List each line of the data in which the string "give" appears.

┏━━

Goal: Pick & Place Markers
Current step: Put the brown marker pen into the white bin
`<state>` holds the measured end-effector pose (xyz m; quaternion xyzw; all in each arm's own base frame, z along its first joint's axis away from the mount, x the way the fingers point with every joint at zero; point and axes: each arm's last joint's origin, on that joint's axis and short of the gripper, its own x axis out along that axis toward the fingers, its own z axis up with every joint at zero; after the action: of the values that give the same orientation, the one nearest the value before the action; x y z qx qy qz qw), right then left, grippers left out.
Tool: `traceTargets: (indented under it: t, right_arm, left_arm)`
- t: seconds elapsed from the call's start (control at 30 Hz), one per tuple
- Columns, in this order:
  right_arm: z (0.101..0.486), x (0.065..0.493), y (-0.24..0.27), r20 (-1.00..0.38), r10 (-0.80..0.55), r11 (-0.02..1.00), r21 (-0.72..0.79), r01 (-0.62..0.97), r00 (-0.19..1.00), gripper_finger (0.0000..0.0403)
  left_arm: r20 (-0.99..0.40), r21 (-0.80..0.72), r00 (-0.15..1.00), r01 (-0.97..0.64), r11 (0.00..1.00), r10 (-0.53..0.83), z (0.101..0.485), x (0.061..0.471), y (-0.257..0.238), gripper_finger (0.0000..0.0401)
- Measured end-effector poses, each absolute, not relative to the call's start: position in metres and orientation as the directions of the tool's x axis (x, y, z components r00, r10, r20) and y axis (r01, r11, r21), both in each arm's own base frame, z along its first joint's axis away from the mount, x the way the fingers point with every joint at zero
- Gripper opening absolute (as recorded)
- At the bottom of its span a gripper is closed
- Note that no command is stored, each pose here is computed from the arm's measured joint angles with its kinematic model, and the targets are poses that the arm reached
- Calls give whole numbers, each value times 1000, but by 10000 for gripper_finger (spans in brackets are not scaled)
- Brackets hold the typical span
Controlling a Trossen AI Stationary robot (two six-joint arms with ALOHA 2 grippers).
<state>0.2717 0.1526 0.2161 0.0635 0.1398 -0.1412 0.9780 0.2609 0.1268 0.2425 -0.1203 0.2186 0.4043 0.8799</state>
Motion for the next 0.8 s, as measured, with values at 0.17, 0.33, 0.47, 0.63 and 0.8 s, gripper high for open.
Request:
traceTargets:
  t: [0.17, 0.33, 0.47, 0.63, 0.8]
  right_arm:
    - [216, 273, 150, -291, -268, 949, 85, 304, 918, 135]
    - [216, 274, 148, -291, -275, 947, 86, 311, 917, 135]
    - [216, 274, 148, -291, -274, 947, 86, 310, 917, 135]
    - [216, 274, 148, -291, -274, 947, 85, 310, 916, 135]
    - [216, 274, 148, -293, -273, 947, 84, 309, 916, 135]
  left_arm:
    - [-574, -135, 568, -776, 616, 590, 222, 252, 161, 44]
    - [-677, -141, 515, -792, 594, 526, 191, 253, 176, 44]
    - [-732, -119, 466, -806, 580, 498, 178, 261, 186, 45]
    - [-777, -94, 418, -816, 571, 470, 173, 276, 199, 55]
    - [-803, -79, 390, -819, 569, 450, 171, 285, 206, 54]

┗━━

§ Response below:
`<state>` holds the measured end-effector pose (xyz m; quaternion xyzw; all in each arm's own base frame, z along its first joint's axis away from the mount, x the way the fingers point with every joint at zero; point and axes: each arm's last joint's origin, on that joint's axis and short of the gripper, its own x axis out along that axis toward the fingers, its own z axis up with every joint at zero; after the action: of the values that give the same orientation, the one nearest the value before the action; x y z qx qy qz qw), right then left, grippers left out.
- Calls give whole numbers, each value times 1000, but by 10000 for gripper_finger (spans in brackets are not scaled)

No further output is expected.